■ Your assignment ■
Look for "Lens above the floor: 1.85" in the records below, then copy that line and every line after it, exactly and with nothing added.

■ Material for the task ■
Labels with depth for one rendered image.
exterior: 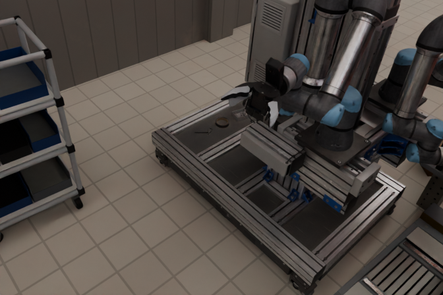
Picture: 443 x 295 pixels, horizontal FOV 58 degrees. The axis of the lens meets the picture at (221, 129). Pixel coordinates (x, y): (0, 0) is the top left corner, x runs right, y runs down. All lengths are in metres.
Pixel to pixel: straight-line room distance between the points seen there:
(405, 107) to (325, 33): 0.43
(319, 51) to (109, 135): 1.79
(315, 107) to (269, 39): 0.64
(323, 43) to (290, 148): 0.48
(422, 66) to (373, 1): 0.37
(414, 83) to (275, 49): 0.59
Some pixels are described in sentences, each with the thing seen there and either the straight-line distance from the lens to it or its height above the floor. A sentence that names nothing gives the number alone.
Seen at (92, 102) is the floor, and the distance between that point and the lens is 3.21.
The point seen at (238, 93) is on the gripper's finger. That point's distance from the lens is 1.08.
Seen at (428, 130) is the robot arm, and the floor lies 0.94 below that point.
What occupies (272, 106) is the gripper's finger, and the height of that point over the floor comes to 1.24.
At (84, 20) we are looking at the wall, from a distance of 3.23.
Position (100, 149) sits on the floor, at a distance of 2.78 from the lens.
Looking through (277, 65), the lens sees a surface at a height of 1.32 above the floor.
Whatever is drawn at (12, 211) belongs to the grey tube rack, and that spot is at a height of 0.16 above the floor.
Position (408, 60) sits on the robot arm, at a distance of 1.91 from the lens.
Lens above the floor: 1.85
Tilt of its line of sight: 40 degrees down
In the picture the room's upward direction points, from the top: 5 degrees clockwise

■ Output of the exercise ■
Lens above the floor: 1.85
Tilt of its line of sight: 40 degrees down
In the picture the room's upward direction points, from the top: 5 degrees clockwise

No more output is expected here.